## What to produce
Reproduce precisely the lines of the listing below, starting with the line that contains "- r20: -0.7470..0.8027" and stopping after the line that contains "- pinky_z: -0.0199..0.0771"; include nothing else.

## Supplied data

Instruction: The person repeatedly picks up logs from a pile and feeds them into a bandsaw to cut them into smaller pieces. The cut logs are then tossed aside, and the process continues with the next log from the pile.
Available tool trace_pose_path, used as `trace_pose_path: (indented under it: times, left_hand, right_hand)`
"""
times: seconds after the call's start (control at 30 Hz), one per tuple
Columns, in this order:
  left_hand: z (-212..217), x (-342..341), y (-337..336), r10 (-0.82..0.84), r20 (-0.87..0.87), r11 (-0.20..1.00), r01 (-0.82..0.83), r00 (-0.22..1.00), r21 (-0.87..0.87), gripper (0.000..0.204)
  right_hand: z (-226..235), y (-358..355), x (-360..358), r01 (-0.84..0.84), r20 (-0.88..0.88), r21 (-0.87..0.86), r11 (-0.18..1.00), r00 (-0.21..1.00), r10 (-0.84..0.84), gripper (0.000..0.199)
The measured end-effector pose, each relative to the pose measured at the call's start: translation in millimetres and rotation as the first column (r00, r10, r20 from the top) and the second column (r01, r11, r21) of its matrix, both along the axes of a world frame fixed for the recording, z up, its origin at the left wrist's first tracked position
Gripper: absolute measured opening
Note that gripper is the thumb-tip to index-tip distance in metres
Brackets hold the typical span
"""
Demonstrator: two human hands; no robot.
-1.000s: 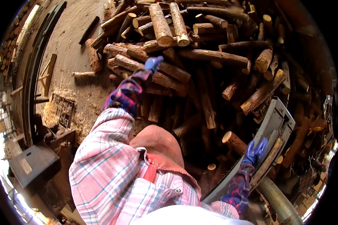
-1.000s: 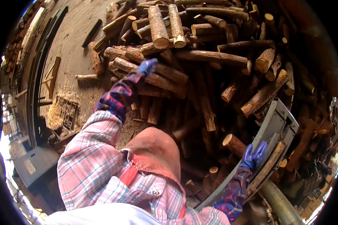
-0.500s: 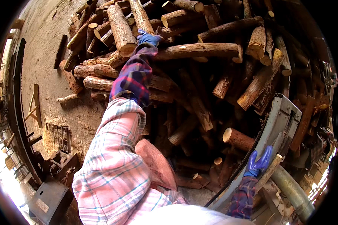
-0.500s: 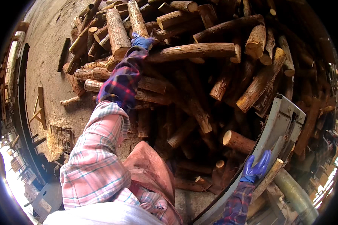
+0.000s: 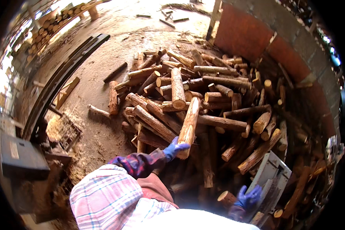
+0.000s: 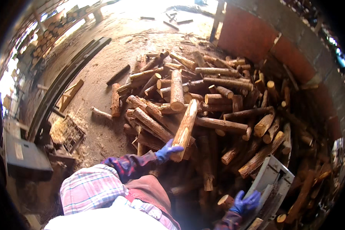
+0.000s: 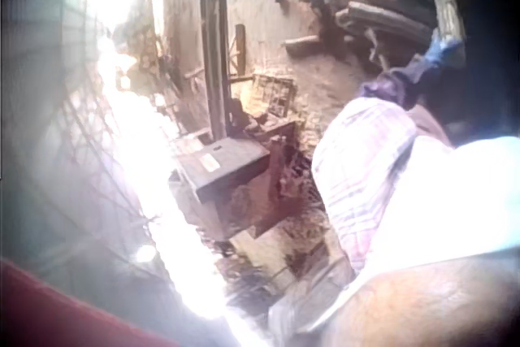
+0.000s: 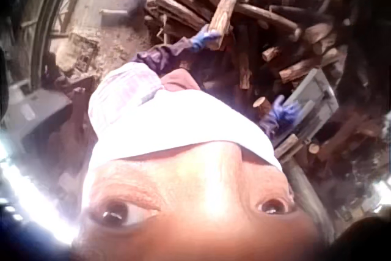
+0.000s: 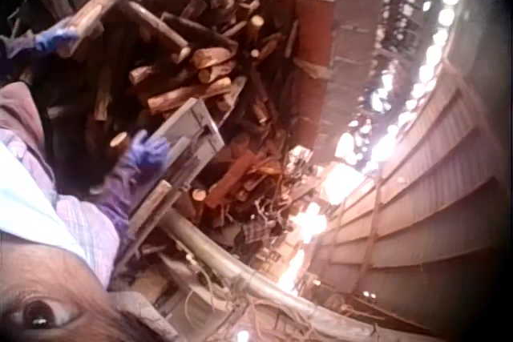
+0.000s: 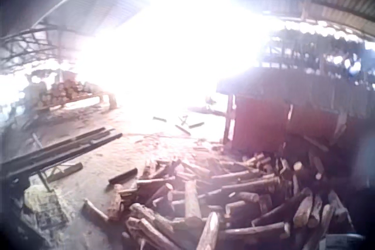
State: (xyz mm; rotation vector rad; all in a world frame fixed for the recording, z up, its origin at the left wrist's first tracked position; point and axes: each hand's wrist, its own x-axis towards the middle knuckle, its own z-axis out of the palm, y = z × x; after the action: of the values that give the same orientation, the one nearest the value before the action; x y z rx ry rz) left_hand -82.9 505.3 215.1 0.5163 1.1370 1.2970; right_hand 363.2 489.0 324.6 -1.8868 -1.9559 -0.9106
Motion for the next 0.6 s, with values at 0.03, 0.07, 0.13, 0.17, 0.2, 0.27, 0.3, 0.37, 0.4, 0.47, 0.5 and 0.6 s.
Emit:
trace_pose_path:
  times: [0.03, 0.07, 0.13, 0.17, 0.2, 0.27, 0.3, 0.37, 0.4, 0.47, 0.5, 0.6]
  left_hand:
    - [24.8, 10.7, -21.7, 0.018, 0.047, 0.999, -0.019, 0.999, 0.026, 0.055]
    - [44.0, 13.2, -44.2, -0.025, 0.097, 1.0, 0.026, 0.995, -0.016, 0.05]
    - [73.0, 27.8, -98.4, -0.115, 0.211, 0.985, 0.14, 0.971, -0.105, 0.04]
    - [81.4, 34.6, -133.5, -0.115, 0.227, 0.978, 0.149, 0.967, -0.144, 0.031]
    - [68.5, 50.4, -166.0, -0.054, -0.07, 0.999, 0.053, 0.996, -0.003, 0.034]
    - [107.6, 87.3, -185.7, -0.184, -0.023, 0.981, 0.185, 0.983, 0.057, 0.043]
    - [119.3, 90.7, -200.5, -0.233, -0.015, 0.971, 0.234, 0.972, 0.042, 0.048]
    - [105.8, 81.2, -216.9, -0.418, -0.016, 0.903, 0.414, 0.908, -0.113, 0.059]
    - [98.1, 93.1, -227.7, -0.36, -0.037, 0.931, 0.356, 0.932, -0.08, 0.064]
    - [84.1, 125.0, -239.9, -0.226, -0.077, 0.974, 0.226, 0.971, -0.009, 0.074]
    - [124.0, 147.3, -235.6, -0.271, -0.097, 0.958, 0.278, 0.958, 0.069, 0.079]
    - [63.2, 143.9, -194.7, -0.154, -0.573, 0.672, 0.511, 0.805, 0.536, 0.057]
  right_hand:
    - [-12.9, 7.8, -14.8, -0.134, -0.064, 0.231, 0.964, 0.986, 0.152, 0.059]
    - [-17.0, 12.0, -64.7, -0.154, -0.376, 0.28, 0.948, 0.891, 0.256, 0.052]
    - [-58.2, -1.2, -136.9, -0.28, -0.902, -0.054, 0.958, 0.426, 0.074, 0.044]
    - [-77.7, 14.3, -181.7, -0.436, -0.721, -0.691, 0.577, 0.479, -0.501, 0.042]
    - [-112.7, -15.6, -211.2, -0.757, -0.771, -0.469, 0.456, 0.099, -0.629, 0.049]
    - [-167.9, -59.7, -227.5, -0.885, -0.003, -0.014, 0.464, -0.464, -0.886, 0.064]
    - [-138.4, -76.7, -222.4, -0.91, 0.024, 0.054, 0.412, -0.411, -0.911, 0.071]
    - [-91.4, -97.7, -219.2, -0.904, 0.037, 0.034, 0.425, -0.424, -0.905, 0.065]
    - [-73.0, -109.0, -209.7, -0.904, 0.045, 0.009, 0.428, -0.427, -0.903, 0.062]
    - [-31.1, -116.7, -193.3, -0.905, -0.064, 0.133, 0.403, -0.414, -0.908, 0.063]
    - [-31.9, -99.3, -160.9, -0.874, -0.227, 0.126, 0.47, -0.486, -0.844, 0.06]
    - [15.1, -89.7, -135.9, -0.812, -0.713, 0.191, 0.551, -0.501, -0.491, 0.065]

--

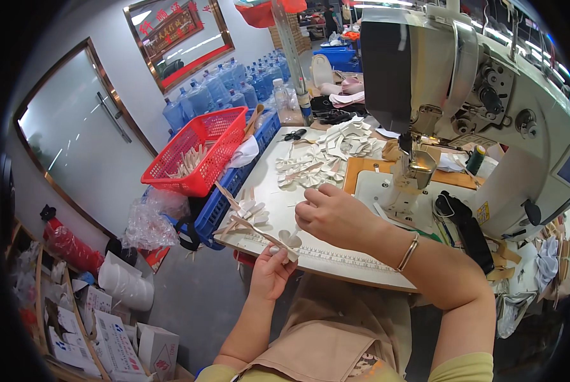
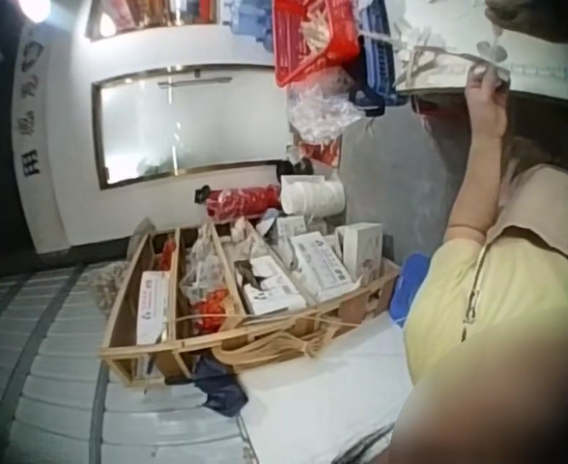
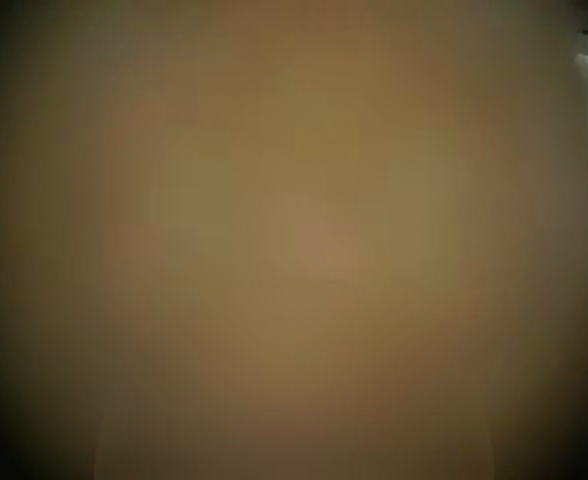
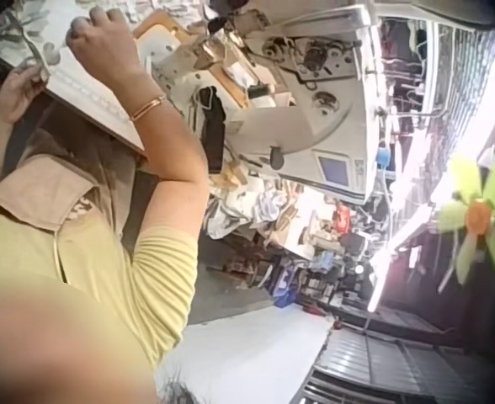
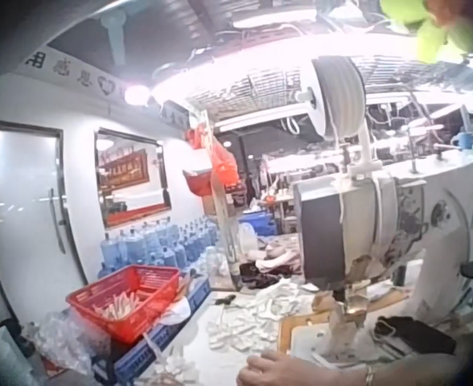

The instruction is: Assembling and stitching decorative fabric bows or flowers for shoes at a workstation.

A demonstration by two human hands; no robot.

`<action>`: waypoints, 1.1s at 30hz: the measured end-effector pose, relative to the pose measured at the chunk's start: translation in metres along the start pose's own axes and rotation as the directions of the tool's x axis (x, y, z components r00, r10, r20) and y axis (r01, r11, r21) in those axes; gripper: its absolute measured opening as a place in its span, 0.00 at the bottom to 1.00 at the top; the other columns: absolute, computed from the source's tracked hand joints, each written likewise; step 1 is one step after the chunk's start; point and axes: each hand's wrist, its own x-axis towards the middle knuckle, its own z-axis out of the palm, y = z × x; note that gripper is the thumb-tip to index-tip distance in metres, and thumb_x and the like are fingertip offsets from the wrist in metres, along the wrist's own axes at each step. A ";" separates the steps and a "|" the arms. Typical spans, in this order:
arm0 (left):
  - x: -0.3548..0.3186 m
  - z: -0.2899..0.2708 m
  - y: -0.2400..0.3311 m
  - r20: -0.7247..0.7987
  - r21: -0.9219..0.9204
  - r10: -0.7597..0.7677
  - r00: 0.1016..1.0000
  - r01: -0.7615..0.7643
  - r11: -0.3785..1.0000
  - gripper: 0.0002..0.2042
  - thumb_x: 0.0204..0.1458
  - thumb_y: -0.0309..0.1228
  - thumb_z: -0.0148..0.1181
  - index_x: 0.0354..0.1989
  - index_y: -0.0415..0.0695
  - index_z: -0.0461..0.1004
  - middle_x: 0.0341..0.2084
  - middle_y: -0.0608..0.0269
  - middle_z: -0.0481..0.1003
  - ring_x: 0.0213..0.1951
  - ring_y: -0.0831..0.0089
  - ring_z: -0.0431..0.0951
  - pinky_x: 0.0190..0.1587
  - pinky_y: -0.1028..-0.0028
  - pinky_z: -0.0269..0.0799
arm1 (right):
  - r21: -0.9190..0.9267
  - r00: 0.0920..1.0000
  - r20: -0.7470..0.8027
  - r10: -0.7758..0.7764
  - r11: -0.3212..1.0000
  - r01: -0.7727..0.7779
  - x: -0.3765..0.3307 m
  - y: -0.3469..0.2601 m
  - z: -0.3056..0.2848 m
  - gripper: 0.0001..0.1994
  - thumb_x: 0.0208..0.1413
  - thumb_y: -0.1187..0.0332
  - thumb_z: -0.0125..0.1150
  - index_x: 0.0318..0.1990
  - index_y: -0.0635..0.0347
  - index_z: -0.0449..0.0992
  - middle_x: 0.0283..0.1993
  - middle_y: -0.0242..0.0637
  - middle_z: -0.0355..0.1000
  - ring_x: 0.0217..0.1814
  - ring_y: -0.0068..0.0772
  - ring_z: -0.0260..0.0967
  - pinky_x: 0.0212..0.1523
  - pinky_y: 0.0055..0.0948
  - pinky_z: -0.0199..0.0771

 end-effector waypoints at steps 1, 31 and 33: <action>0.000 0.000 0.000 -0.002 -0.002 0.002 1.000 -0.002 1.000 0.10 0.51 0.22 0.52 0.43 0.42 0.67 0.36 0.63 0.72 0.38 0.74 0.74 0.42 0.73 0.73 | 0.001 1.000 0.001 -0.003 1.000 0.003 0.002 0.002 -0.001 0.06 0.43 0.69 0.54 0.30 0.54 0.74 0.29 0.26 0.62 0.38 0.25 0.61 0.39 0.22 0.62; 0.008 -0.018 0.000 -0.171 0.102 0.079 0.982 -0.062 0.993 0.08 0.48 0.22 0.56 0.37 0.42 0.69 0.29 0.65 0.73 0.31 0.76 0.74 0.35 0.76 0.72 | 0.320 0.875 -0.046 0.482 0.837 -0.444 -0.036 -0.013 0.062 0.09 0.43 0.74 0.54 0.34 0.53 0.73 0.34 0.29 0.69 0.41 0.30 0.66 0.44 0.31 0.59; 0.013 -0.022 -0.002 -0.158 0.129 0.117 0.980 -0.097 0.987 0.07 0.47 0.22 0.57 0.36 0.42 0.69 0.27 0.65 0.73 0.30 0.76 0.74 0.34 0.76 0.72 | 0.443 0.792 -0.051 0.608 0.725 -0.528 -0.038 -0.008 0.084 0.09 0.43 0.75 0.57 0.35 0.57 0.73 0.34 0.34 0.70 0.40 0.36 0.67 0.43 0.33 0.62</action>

## Result for this exercise
  - r20: -0.7470..0.8027
  - r10: -0.7758..0.7764
  - r11: -0.3212..1.0000
  - r01: -0.7727..0.7779
  - x: -0.3765..0.3307 m
  - y: -0.3469..0.2601 m
  - z: -0.3056..0.2848 m
  - gripper: 0.0001..0.1994
  - thumb_x: 0.0208..0.1413
  - thumb_y: -0.1187..0.0332
  - thumb_z: -0.0125..0.1150
  - index_x: 0.0318..0.1990
  - index_y: -0.0635..0.0347
  - index_z: -0.0449..0.0992
  - middle_x: 0.0283..0.1993
  - middle_y: -0.0242..0.0637
  - middle_z: -0.0355..0.1000
  - ring_x: 0.0217..0.1814
  - ring_y: -0.0068..0.0772
  - ring_z: -0.0260..0.0967
  - pinky_x: 0.0212..0.1523
  - pinky_y: 0.0055..0.0948
  - pinky_z: -0.0199..0.0771

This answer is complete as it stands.